Houston Center for Contemporary Craft (HCCC) is delighted to present the 10th edition of In Residence, an annual exhibition celebrating its Artist Residency Program, which has supported makers in the field of craft for more than 16 years. This exhibition features work by 10 artists working in ceramic, fiber, metal, wood, and mixed media: Jessica Andersen, Rebecca Braziel, Vivian Chiu, Lisa Hardaway, Rebecca Lynn Hewitt, Amber Smith, Anthony Sonnenberg, Eric Stearns, Jenna Wright, and Shiyuan Xu.
The Artist Residency Program at HCCC provides resident artists with a space for creative exploration, exchange, and collaboration with other artists, professionals in the field, and the public. In their open studios, residents are able to engage with visitors as they work and explain the processes behind their craft practices. Though they develop individual bodies of work during their tenures, the collegiality of the program often fosters lines of collective inspiration. HCCC Curatorial Fellow, Sarah Darro, notes, “This iteration of In Residence features meticulously conceived works that are inscribed with tradition and historical reference, yet are thoroughly contemporary in their content.”
Anthony Sonnenberg creates sculptural assemblages that incorporate salvaged textiles, silk flowers, and porcelain figurines. He constructs his ceramic works by coating found objects in porcelain slip. Then, through a process of kiln firing, the detail, texture, and form of each piece become vitrified, while the original object is incinerated. Sonnenberg’s florid, opulent works visually and materially reference historical periods of decadence, such as ancient Greek Bacchanalia or Baroque decorative art, to address contemporary anxieties over identity, consumption, and overabundance.
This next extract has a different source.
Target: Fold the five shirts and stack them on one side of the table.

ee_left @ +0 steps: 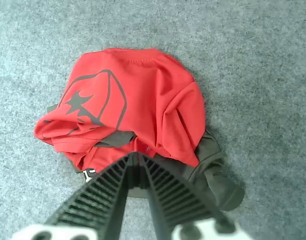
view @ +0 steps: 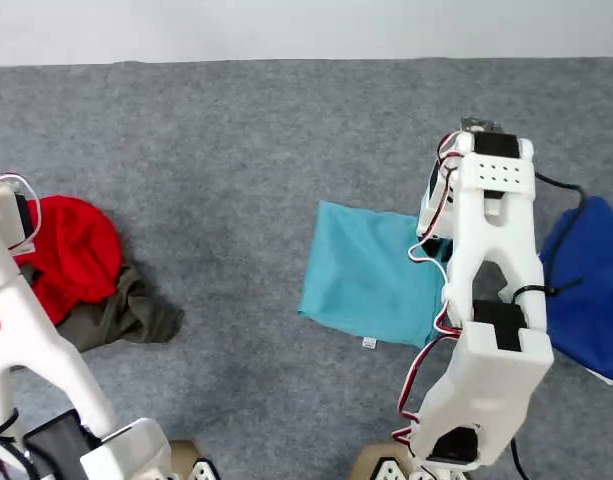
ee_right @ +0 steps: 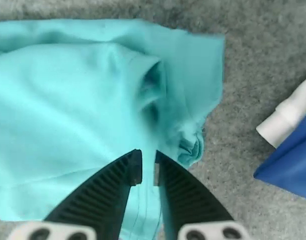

Rebecca Braziel and Jessica Andersen recontextualize and transform discarded objects and detritus, from vintage gloves and baby shoes that retain marks of wear and use to littered cans and plastic bags that cling to coastlines. Braziel conceives of the objects that she salvages as collaborators, using their life histories as the subject matter of her practice. Through both reductive and additive means, she is a mark maker, systematically covering surfaces in layers of stitched, stapled, and cut lines, which read as swathes of gestural movement and texture. Andersen, on the other hand, alchemically transforms discarded plastic bags. Through a process of electroforming and enameling, she captures their malleability, folds, and wrinkles–reminiscent of skin and drapery–in copper.
Vivian Chiu and Shiyuan Xu build complex, labor-intensive sculptures, using repetitive layers of cut wood and porcelain paper clay. Chiu’s geometric, maze-like sculptures investigate the macro- and micro- spheres of labor, suppression, and identity. Her optical works beckon exploration and movement from the viewer, as they transform when viewed from different angles. Xu’s ceramic work, alternatively, is built to reference the microscopic structures of organisms related to the origin of life, from seeds to micro-algae and single-celled protozoa. The strength of paper clay allows her to construct the spindly, vaulted cells of her structures, while her experimentation with glazes references their potential growth as they expand, foam, crystallize, and drip in the kiln.
Rebecca Lynn Hewitt’s jewelry reflects on ecological concerns and the dissemination of both environmental knowledge and botanical species. Her wearable pieces serve as reliquaries for pressed flowers and seeds. Jenna Wright’s ceramic sculptures investigate the landscape of sprawling, suburban environments and manicured interior and exterior spaces. Amber Marie Smith’s ceramic work, alternatively, explores the idea of home and how it can change through the distortion of memories that occurs after moving and over time. Eric Stearns is known for his intricately pierced Raku vessels that experiment with interior space and form. Lisa Hardaway’s illustrative, patterned textiles are woven from hand-spun and dyed wool and incorporate techniques from Native American traditions, early American weaving, and English rug-making.